Cemetery and crematorium in England

Bouncer's Lane Cemetery, also known as Cheltenham Cemetery and Prestbury Cemetery, at Bouncer's Lane, Prestbury, Cheltenham, is a cemetery founded by the Burial Board of the Improvement Commissioners for Cheltenham. Consecrated in 1864, it remains municipal property and includes a crematorium.

The cemetery was the last of four designed by William Henry Knight, including Hereford Cemetery (1858), Great Malvern Cemetery (1861), and Shipston-on-Stour Cemetery (1863). All of them have chapels and other features similar to those at Bouncer's Lane.

==History==
During the early 19th century, Cheltenham became fashionable as a spa, and the population grew, with many elderly and ailing people taking up residence there. As a result, there was not enough burial space, even after a new burial ground was laid out in the town in 1829–1830. In 1857 the Improvement Commissioners for Cheltenham set out to use the Burial Acts to provide a large new cemetery. They established a Burial Board, and this looked for an area of land of between twelve and twenty acres (c 5–8ha) within two miles of Cheltenham. In February 1861 land at Bouncer's Lane was bought, some from the Rev. John Edwards and some from the Poor Lands.

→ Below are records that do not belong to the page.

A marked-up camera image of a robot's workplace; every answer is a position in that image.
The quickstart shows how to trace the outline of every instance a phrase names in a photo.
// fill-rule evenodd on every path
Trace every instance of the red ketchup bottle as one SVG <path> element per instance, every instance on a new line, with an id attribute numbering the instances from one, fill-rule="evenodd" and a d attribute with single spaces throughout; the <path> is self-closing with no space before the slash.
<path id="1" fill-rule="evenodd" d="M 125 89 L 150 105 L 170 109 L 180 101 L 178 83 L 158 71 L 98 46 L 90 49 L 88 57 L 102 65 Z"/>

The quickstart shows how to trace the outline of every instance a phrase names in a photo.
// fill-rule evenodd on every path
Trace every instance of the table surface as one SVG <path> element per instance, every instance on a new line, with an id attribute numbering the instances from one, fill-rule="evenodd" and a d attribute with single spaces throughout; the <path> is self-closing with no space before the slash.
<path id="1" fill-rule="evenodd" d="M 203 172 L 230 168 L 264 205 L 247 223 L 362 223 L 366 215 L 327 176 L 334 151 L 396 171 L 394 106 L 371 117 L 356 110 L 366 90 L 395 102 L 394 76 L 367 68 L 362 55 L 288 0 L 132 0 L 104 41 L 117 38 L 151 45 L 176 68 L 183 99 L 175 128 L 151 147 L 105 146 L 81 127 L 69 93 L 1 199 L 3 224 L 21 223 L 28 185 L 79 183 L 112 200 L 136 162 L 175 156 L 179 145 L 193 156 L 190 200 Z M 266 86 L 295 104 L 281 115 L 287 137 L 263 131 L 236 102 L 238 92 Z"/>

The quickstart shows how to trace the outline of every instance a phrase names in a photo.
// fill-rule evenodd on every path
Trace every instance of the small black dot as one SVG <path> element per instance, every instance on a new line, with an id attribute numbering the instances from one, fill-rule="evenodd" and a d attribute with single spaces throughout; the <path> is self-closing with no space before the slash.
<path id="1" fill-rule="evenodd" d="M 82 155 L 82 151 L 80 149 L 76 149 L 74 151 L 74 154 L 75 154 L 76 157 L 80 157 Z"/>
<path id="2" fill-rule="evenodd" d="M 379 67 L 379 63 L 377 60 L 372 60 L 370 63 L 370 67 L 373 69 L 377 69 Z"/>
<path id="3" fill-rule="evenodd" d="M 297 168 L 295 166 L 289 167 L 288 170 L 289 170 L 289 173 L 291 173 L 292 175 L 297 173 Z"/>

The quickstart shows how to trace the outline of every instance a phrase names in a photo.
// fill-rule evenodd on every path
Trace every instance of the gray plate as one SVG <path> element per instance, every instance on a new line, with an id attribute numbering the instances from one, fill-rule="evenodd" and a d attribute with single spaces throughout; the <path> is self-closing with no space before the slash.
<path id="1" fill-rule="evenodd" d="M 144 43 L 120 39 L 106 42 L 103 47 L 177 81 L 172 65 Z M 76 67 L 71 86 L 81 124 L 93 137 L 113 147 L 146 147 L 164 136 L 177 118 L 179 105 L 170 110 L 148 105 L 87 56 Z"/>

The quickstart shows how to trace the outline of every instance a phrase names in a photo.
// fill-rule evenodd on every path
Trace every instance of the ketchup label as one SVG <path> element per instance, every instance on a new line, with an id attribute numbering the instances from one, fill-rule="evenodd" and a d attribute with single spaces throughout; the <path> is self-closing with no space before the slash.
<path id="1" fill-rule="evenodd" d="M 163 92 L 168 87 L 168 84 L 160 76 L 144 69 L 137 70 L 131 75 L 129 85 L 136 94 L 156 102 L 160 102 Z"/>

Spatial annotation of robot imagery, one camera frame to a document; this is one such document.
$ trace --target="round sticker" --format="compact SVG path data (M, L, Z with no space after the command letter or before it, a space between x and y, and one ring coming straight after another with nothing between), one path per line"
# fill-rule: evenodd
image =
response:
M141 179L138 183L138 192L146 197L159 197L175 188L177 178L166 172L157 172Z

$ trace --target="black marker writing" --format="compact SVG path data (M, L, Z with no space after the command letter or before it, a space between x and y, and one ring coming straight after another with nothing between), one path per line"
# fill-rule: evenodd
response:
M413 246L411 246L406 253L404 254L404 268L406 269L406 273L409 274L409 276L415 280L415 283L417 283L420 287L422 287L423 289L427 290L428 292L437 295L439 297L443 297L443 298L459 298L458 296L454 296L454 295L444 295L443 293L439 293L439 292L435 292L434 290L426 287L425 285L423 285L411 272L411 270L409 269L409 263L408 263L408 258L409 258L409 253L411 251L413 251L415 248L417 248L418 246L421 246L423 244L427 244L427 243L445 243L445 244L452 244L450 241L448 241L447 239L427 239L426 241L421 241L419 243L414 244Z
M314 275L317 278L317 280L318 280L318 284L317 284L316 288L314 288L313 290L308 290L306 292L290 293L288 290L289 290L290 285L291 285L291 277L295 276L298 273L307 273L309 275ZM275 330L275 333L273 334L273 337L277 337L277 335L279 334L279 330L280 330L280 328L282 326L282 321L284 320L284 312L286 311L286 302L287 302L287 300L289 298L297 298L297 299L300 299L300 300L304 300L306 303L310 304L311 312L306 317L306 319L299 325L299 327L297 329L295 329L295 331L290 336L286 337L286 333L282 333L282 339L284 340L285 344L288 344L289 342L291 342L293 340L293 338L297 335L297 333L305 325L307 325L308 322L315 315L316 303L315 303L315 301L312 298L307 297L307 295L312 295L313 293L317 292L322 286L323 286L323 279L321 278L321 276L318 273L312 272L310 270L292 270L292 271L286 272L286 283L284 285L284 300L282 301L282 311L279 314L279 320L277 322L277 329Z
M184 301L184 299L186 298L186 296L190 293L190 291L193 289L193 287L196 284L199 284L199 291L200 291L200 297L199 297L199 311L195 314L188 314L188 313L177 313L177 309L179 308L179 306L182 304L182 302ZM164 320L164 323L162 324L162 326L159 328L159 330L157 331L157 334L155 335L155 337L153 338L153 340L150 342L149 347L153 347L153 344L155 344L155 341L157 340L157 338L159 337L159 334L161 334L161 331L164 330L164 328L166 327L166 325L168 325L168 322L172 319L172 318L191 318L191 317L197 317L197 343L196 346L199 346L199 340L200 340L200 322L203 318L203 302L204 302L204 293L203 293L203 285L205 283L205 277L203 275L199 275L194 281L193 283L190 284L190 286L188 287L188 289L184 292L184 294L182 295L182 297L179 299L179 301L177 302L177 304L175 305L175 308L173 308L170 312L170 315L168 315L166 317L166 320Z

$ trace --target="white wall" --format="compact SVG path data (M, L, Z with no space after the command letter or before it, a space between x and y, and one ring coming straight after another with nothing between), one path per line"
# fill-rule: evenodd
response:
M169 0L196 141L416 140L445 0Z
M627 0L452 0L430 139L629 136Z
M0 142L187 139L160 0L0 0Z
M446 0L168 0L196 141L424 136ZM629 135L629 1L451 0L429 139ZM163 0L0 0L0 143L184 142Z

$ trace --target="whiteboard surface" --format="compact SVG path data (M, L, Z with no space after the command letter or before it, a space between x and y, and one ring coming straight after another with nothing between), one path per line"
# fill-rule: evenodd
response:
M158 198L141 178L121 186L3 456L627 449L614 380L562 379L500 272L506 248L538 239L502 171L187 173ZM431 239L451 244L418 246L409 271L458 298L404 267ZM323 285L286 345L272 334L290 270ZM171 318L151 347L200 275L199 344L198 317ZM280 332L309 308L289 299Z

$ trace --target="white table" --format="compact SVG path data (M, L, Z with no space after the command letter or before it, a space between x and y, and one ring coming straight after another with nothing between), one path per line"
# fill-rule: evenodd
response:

In July 1861 the Burial Board decided to announce a competition for the design of its new cemetery, with a prize of forty guineas for the winning design. In due course this was won by the architect W. H. Knight of Cheltenham, who proposed two Gothic chapels, joined by a porte-cochère, with a spire above it. These buildings were built between 1862 and 1864 at a cost of about £4,300, in a park with many ornamental trees and shrubs. The new cemetery was consecrated by Charles Ellicott, Bishop of Gloucester, on 19 November 1864.

In 1883 the cemetery was extended to the east and new land to the north-west was bought. Further new areas were acquired in 1926 and in the 1990s.

In 1938, a crematorium was built near the south chapel, at a time when there were only a few dozen in Great Britain. In 1995, a restoration programme for the cemetery buildings was launched.

==War graves==
Cheltenham Cemetery contains the war graves of 110 Commonwealth service personnel of the First World War, most of whom died in local voluntary wartime hospitals. Monuments are scattered throughout the cemetery, apart from a group of ten Australian war graves. A total of 71 Commonwealth and two Polish service personnel were buried here in the Second World War, half of whom occupy a large war graves plot in the eastern section of the cemetery.

A further 29 Commonwealth servicemen and women of the Second World War were cremated at Cheltenham Crematorium and are commemorated by bronze panels erected by the Commonwealth War Graves Commission in the cloisters of the crematorium.

==As film location==
In the 1986 film The Whistle Blower, the cemetery is the location for the interment of the central character Frank Jones' (played by Michael Caine) son Bob (Nigel Havers), who died in suspicious circumstances.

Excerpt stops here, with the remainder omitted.